• **YOUR OBJECTIVE**: The whole listing is to be returned exactly.
........
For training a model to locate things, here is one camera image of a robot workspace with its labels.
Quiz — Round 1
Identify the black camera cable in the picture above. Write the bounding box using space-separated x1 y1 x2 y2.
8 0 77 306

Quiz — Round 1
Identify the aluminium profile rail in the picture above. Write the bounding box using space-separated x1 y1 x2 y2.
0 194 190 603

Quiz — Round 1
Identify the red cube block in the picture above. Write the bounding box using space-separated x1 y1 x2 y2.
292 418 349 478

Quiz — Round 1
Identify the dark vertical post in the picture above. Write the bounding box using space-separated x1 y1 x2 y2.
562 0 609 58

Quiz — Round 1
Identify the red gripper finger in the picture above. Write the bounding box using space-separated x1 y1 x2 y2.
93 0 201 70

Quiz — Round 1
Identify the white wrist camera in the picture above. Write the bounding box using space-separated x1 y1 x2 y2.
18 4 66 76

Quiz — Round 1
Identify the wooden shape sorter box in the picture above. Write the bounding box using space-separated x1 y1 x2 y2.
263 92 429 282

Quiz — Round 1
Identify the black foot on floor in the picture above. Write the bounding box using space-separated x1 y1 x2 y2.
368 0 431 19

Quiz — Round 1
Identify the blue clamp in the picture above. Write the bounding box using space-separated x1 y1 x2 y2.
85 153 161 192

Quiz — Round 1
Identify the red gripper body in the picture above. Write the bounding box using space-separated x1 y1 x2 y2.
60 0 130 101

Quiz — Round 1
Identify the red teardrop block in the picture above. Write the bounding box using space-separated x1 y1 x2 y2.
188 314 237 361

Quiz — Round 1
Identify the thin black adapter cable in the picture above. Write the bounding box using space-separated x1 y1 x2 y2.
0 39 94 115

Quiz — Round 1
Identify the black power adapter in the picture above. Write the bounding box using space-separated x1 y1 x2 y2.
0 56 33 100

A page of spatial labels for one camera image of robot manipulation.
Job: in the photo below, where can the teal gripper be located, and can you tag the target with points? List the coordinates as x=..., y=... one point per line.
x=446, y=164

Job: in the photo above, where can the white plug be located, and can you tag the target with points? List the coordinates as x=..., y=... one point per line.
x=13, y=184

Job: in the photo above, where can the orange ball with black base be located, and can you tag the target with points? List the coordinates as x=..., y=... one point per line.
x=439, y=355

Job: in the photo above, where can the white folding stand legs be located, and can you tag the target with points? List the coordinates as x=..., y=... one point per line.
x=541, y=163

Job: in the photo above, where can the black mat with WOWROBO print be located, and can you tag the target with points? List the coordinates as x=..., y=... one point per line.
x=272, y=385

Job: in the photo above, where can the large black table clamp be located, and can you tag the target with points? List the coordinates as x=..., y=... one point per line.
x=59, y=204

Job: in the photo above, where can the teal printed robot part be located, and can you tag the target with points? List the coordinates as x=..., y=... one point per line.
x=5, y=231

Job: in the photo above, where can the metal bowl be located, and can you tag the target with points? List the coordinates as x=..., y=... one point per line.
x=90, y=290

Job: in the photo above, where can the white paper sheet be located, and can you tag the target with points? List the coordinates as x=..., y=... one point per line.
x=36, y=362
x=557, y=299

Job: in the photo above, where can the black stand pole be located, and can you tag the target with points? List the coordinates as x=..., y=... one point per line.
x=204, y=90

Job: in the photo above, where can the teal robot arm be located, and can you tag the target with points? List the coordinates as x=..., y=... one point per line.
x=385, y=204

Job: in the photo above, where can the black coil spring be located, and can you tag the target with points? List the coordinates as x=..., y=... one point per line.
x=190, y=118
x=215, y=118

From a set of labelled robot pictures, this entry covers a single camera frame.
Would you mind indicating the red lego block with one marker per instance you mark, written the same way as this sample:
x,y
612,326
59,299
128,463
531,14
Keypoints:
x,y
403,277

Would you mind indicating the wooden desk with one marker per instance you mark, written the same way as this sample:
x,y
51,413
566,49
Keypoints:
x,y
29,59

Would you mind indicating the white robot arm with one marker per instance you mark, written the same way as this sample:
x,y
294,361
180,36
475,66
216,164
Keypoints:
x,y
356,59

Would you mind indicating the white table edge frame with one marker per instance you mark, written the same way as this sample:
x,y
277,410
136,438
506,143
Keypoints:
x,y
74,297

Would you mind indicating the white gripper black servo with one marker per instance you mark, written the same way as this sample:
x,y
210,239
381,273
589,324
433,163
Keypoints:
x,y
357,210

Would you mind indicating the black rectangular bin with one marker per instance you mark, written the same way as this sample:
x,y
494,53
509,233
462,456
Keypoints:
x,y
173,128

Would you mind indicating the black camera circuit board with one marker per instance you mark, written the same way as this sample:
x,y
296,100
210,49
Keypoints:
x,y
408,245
........
• **EXERCISE SOLUTION**:
For training a model to locate things, here is one camera image of a robot workspace with its labels.
Quiz — Round 1
Identify the black camera cable in the picture above. Write the bounding box using space-separated x1 y1 x2 y2.
8 0 77 306

Quiz — Round 1
Identify the aluminium profile rail in the picture above. Write the bounding box using space-separated x1 y1 x2 y2.
0 194 190 603

Quiz — Round 1
Identify the red cube block in the picture above. Write the bounding box using space-separated x1 y1 x2 y2.
292 418 349 478

Quiz — Round 1
Identify the dark vertical post in the picture above. Write the bounding box using space-separated x1 y1 x2 y2.
562 0 609 58

Quiz — Round 1
Identify the red gripper finger in the picture above. Write the bounding box using space-separated x1 y1 x2 y2.
93 0 201 70

Quiz — Round 1
Identify the white wrist camera in the picture above. Write the bounding box using space-separated x1 y1 x2 y2.
18 4 66 76

Quiz — Round 1
Identify the wooden shape sorter box in the picture above. Write the bounding box using space-separated x1 y1 x2 y2.
263 92 429 282

Quiz — Round 1
Identify the black foot on floor in the picture above. Write the bounding box using space-separated x1 y1 x2 y2.
368 0 431 19

Quiz — Round 1
Identify the blue clamp in the picture above. Write the bounding box using space-separated x1 y1 x2 y2.
85 153 161 192

Quiz — Round 1
Identify the red gripper body in the picture above. Write the bounding box using space-separated x1 y1 x2 y2.
60 0 130 101

Quiz — Round 1
Identify the red teardrop block in the picture above. Write the bounding box using space-separated x1 y1 x2 y2.
188 314 237 361

Quiz — Round 1
Identify the thin black adapter cable in the picture above. Write the bounding box using space-separated x1 y1 x2 y2.
0 39 94 115

Quiz — Round 1
Identify the black power adapter in the picture above. Write the bounding box using space-separated x1 y1 x2 y2.
0 56 33 100

A page of spatial labels for one camera image of robot manipulation.
Job: in the photo below, where can the teal gripper be located, and can you tag the target with points? List the coordinates as x=..., y=... one point per line.
x=446, y=164

Job: in the photo above, where can the white plug be located, and can you tag the target with points? List the coordinates as x=..., y=... one point per line.
x=13, y=184

Job: in the photo above, where can the orange ball with black base be located, and can you tag the target with points? List the coordinates as x=..., y=... one point per line.
x=439, y=355

Job: in the photo above, where can the white folding stand legs be located, and can you tag the target with points? List the coordinates as x=..., y=... one point per line.
x=541, y=163

Job: in the photo above, where can the black mat with WOWROBO print be located, and can you tag the target with points? List the coordinates as x=..., y=... one point per line.
x=272, y=385

Job: in the photo above, where can the large black table clamp be located, and can you tag the target with points? List the coordinates as x=..., y=... one point per line.
x=59, y=204

Job: in the photo above, where can the teal printed robot part be located, and can you tag the target with points? List the coordinates as x=..., y=... one point per line.
x=5, y=231

Job: in the photo above, where can the metal bowl be located, and can you tag the target with points? List the coordinates as x=..., y=... one point per line.
x=90, y=290

Job: in the photo above, where can the white paper sheet be located, and can you tag the target with points? List the coordinates as x=..., y=... one point per line.
x=36, y=362
x=557, y=299

Job: in the photo above, where can the black stand pole be located, and can you tag the target with points? List the coordinates as x=..., y=... one point per line.
x=204, y=90

Job: in the photo above, where can the teal robot arm be located, and can you tag the target with points? List the coordinates as x=..., y=... one point per line.
x=385, y=204

Job: in the photo above, where can the black coil spring be located, and can you tag the target with points? List the coordinates as x=..., y=... one point per line.
x=190, y=118
x=215, y=118

From a set of labelled robot pictures, this entry covers a single camera frame.
Would you mind indicating the red lego block with one marker per instance you mark, written the same way as this sample:
x,y
612,326
59,299
128,463
531,14
Keypoints:
x,y
403,277

Would you mind indicating the wooden desk with one marker per instance you mark, written the same way as this sample:
x,y
51,413
566,49
Keypoints:
x,y
29,59

Would you mind indicating the white robot arm with one marker per instance you mark, written the same way as this sample:
x,y
294,361
180,36
475,66
216,164
Keypoints:
x,y
356,59

Would you mind indicating the white table edge frame with one marker per instance you mark, written the same way as this sample:
x,y
277,410
136,438
506,143
Keypoints:
x,y
74,297

Would you mind indicating the white gripper black servo with one marker per instance you mark, written the same way as this sample:
x,y
210,239
381,273
589,324
433,163
Keypoints:
x,y
357,210

Would you mind indicating the black rectangular bin with one marker per instance you mark, written the same way as this sample:
x,y
494,53
509,233
462,456
Keypoints:
x,y
173,128

Would you mind indicating the black camera circuit board with one marker per instance you mark, written the same way as this sample:
x,y
296,100
210,49
Keypoints:
x,y
408,245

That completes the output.